Wednesday, September 14, 2016

Best Practices for the Collection of ESI

McGibney v. Retzlaff is a Federal case in the Northern District of California. Judge Beth Labson Freeman heard the Defendant’s Motion to Dismiss for Lack of Personal Jurisdiction. Her initial comment was “this case sees the Internet at is worst.” See, McGibney v. Retzlaff, No. 14-cv-01059-BLF, 2015 U.S. Dist. LEXIS 79434 (N.D. Cal. June 18, 2015).

I see a much different issue in this case. The identification of potentially relevant ESI is sorely lacking. The Court was informed about harassment via Internet postings on Twitter, Facebook, and a blog. The Plaintiff asserted that the Defendant used many aliases on these social media platforms, as well as with email.

Preservation and collection of data should occur once potentially relevant ESI is identified. There was no reference in the opinion that listed the Plaintiff’s efforts to preserve the relevant electronically stored information. We see these issues time and again. Here are our recommendations to acquire relevant ESI:

1. Propound Discovery upon the social media providers. The Stored Communication Act generally prohibits the production of stored content without a search warrant or government subpoena. However, those who receive a Discovery Request can identify subscriber information and account login information. Subscriber information may be anonymous, though at times will provide a lead to develop further, such as the IP Address that may be resolved to a specific Internet Service Provider. People are creatures of habit and may use the same username with their ISP, as they do with their social media account(s).

2. Email tracing and serving Discovery upon hosting providers. Email is a transitory medium that contains valuable metadata within the email “header.” Email servers and IP addresses may be identified, as well as accurate (and sometimes obfuscated) email addresses. In the case of Google, the Gmail username refers to the whole account. Again, these are leads to be explored.

3. Preservation notices. These communications should include as much specific information as possible, including account names and date ranges. Time is also of the essence. The opposing party and the third-party who hosts the content should be put on notice, although third parties will be held to a somewhat lower standard in many cases. Nonetheless, a recipient’s obligations and the propounding party’s expectations should be clearly identified.

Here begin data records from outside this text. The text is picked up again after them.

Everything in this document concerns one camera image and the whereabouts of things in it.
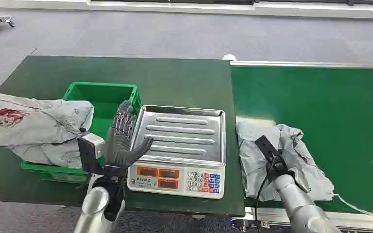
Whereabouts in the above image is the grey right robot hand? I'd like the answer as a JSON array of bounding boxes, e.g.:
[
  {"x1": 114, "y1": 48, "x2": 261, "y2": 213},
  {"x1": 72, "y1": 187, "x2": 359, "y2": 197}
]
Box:
[{"x1": 284, "y1": 169, "x2": 311, "y2": 194}]

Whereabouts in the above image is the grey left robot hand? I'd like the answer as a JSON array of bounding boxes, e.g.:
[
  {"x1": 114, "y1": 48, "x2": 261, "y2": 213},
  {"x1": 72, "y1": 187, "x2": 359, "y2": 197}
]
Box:
[{"x1": 102, "y1": 100, "x2": 154, "y2": 170}]

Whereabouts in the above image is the green plastic crate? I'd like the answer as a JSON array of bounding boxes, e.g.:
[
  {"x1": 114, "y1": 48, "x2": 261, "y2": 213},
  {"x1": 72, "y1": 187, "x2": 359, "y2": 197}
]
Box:
[{"x1": 20, "y1": 81, "x2": 143, "y2": 184}]

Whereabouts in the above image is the white electronic weighing scale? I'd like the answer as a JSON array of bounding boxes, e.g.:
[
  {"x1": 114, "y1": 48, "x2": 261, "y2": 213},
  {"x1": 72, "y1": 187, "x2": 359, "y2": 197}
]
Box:
[{"x1": 126, "y1": 160, "x2": 226, "y2": 200}]

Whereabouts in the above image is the plain grey parcel bag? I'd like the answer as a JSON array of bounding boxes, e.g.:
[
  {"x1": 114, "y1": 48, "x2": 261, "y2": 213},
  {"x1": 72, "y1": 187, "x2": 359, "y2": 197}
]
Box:
[{"x1": 7, "y1": 137, "x2": 85, "y2": 170}]

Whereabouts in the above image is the steel scale tray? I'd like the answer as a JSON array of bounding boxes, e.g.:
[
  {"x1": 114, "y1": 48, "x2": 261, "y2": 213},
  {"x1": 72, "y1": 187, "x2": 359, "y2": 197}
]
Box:
[{"x1": 130, "y1": 104, "x2": 227, "y2": 168}]

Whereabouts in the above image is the green conveyor belt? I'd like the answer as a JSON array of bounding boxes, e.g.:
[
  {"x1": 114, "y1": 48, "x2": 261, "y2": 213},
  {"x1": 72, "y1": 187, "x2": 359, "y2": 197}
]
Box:
[{"x1": 230, "y1": 66, "x2": 373, "y2": 216}]

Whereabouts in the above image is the grey parcel with red print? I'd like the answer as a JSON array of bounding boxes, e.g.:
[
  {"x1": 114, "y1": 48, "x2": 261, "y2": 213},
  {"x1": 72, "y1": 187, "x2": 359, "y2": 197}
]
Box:
[{"x1": 0, "y1": 90, "x2": 95, "y2": 147}]

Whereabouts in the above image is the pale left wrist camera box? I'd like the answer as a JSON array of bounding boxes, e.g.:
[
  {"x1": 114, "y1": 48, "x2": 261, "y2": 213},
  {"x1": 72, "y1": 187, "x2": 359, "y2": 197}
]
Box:
[{"x1": 77, "y1": 132, "x2": 106, "y2": 175}]

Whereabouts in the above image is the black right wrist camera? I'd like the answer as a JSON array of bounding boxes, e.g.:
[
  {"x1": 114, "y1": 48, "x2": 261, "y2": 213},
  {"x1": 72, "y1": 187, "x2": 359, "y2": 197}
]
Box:
[{"x1": 254, "y1": 135, "x2": 291, "y2": 182}]

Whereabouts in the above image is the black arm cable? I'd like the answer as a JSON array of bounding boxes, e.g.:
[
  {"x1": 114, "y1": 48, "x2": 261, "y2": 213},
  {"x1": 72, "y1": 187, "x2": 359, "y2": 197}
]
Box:
[{"x1": 254, "y1": 172, "x2": 271, "y2": 233}]

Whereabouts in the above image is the thin white cable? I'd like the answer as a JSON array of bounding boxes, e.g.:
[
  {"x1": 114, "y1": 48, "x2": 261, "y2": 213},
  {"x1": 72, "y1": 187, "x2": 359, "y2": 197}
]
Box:
[{"x1": 332, "y1": 193, "x2": 373, "y2": 216}]

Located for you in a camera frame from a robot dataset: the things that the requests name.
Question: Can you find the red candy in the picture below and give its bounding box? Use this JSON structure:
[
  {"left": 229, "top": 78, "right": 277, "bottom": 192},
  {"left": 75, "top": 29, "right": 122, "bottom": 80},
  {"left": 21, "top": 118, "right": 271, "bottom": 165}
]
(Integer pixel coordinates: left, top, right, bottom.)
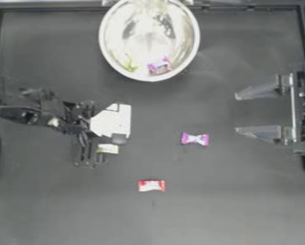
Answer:
[{"left": 137, "top": 179, "right": 166, "bottom": 193}]

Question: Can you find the purple candy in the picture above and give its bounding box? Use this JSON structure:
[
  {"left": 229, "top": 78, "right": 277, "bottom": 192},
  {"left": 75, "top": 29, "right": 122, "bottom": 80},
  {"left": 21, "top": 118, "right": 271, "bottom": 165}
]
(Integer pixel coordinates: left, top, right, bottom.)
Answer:
[
  {"left": 146, "top": 56, "right": 173, "bottom": 77},
  {"left": 179, "top": 131, "right": 210, "bottom": 147}
]

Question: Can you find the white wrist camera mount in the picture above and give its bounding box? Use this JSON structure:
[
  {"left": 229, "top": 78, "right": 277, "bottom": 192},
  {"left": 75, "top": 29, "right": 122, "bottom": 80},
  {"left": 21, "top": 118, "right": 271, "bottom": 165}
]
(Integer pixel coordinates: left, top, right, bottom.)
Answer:
[{"left": 89, "top": 101, "right": 133, "bottom": 146}]

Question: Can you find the steel bowl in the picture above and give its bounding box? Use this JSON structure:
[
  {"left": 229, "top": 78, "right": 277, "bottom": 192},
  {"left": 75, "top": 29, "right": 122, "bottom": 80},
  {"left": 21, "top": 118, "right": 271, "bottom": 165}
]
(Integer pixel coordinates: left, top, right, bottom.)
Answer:
[{"left": 97, "top": 0, "right": 201, "bottom": 83}]

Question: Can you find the black table frame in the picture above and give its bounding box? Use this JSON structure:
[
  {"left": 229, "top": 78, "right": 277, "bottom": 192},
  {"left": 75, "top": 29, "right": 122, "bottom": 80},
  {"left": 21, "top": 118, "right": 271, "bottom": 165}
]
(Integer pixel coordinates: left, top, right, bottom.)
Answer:
[{"left": 0, "top": 0, "right": 305, "bottom": 84}]

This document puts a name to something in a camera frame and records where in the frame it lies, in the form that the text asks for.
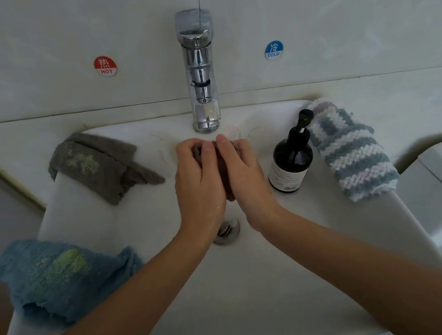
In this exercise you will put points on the person's right hand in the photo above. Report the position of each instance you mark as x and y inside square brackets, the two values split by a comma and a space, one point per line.
[251, 185]

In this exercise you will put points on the person's left hand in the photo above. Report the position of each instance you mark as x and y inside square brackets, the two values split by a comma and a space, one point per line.
[199, 190]

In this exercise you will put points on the brown cloth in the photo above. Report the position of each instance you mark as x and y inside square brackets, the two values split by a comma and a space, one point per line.
[227, 189]

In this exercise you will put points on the pink white striped cloth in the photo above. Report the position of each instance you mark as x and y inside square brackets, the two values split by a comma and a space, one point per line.
[318, 105]

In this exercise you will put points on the white ceramic sink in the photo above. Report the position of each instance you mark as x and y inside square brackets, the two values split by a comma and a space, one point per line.
[260, 294]

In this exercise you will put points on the blue stained cloth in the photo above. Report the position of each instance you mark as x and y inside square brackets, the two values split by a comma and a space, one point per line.
[61, 278]

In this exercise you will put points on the person's left forearm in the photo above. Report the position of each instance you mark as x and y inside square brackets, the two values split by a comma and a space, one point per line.
[96, 328]

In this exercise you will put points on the person's right forearm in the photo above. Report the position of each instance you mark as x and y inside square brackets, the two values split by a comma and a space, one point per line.
[402, 274]

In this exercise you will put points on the metal sink drain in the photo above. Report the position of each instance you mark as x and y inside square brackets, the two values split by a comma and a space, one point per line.
[227, 232]

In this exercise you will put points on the black pump soap bottle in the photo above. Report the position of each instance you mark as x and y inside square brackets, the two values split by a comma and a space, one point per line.
[291, 166]

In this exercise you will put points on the chrome faucet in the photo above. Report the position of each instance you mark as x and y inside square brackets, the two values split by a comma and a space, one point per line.
[200, 71]

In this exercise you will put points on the blue round sticker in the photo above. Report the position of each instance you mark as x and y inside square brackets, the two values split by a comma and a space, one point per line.
[273, 49]

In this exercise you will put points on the red round sticker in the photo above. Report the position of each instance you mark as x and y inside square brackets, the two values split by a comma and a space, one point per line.
[105, 65]

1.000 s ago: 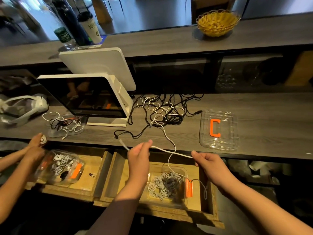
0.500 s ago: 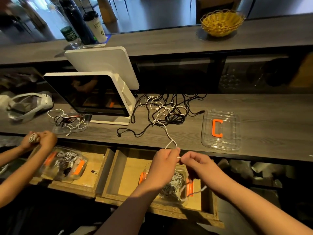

4. ESI Collection. Social media and email collections should conform to industry standards for the handling of digital evidence. Methods should be defensible and repeatable, and qualified individuals should perform these tasks. Certain software solutions should be used to eliminate the alteration of evidence and its metadata, thereby reducing the potential for spoliation. Also, declarations should be submitted, when necessary, to reduce the risk of inadmissibility for key evidence.